AIM OF THE TASK => What you return must be every line from the beginning of the data through the line holding "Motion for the", unchanged.

RECORDED DATA =>
┄┄┄┄┄┄┄┄┄┄┄┄┄┄┄┄┄┄┄┄

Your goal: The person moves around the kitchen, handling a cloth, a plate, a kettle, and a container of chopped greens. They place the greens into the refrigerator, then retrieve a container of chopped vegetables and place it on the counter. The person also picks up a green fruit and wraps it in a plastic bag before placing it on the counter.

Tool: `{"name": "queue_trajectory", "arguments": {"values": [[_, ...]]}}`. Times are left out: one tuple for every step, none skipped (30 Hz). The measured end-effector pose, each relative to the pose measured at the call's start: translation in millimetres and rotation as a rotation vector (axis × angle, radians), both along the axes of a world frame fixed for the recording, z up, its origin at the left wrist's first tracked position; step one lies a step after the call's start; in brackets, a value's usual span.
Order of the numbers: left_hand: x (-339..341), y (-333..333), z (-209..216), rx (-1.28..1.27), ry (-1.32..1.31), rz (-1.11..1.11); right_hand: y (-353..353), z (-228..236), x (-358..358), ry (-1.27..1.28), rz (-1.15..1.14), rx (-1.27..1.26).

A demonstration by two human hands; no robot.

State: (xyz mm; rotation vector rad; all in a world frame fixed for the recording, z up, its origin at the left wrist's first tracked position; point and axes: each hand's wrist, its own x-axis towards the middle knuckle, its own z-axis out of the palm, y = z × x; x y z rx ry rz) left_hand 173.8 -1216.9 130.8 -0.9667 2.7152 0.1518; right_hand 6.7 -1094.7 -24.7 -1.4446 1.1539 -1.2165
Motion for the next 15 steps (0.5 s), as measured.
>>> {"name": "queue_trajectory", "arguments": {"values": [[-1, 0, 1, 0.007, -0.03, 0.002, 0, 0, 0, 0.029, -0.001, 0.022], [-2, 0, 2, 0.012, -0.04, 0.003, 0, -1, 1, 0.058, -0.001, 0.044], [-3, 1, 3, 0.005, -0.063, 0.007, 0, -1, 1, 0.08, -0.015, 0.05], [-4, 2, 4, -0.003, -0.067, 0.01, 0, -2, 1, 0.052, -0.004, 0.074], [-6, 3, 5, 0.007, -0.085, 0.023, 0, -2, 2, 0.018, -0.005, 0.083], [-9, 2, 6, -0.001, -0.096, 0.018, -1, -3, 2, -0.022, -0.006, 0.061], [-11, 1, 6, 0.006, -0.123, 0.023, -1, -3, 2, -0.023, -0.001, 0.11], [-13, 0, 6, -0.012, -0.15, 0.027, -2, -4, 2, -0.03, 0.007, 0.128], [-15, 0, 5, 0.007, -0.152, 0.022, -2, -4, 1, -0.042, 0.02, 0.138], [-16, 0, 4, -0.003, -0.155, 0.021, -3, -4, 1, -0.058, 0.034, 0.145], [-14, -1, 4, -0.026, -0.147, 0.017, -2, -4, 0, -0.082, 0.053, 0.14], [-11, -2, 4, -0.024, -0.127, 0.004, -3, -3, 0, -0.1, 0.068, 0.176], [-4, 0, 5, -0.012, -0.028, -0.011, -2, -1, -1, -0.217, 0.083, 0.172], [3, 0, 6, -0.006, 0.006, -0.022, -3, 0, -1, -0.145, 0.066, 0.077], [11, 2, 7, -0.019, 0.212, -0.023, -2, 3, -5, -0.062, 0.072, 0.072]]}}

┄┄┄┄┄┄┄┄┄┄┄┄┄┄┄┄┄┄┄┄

REPLY =>
Your goal: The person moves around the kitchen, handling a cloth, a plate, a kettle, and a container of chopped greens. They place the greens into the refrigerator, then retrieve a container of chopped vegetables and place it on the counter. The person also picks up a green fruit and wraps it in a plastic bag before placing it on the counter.

Tool: `{"name": "queue_trajectory", "arguments": {"values": [[_, ...]]}}`. Times are left out: one tuple for every step, none skipped (30 Hz). The measured end-effector pose, each relative to the pose measured at the call's start: translation in millimetres and rotation as a rotation vector (axis × angle, radians), both along the axes of a world frame fixed for the recording, z up, its origin at the left wrist's first tracked position; step one lies a step after the call's start; in brackets, a value's usual span.
Order of the numbers: left_hand: x (-339..341), y (-333..333), z (-209..216), rx (-1.28..1.27), ry (-1.32..1.31), rz (-1.11..1.11); right_hand: y (-353..353), z (-228..236), x (-358..358), ry (-1.27..1.28), rz (-1.15..1.14), rx (-1.27..1.26).

A demonstration by two human hands; no robot.

State: (xyz mm; rotation vector rad; all in a world frame fixed for the recording, z up, its origin at the left wrist's first tracked position; point and axes: each hand's wrist, its own x-axis towards the middle knuckle, its own z-axis out of the palm, y = z × x; x y z rx ry rz) left_hand 173.8 -1216.9 130.8 -0.9667 2.7152 0.1518; right_hand 6.7 -1094.7 -24.7 -1.4446 1.1539 -1.2165
Motion for the next 15 steps (0.5 s), as measured.

Nothing else belongs in this output.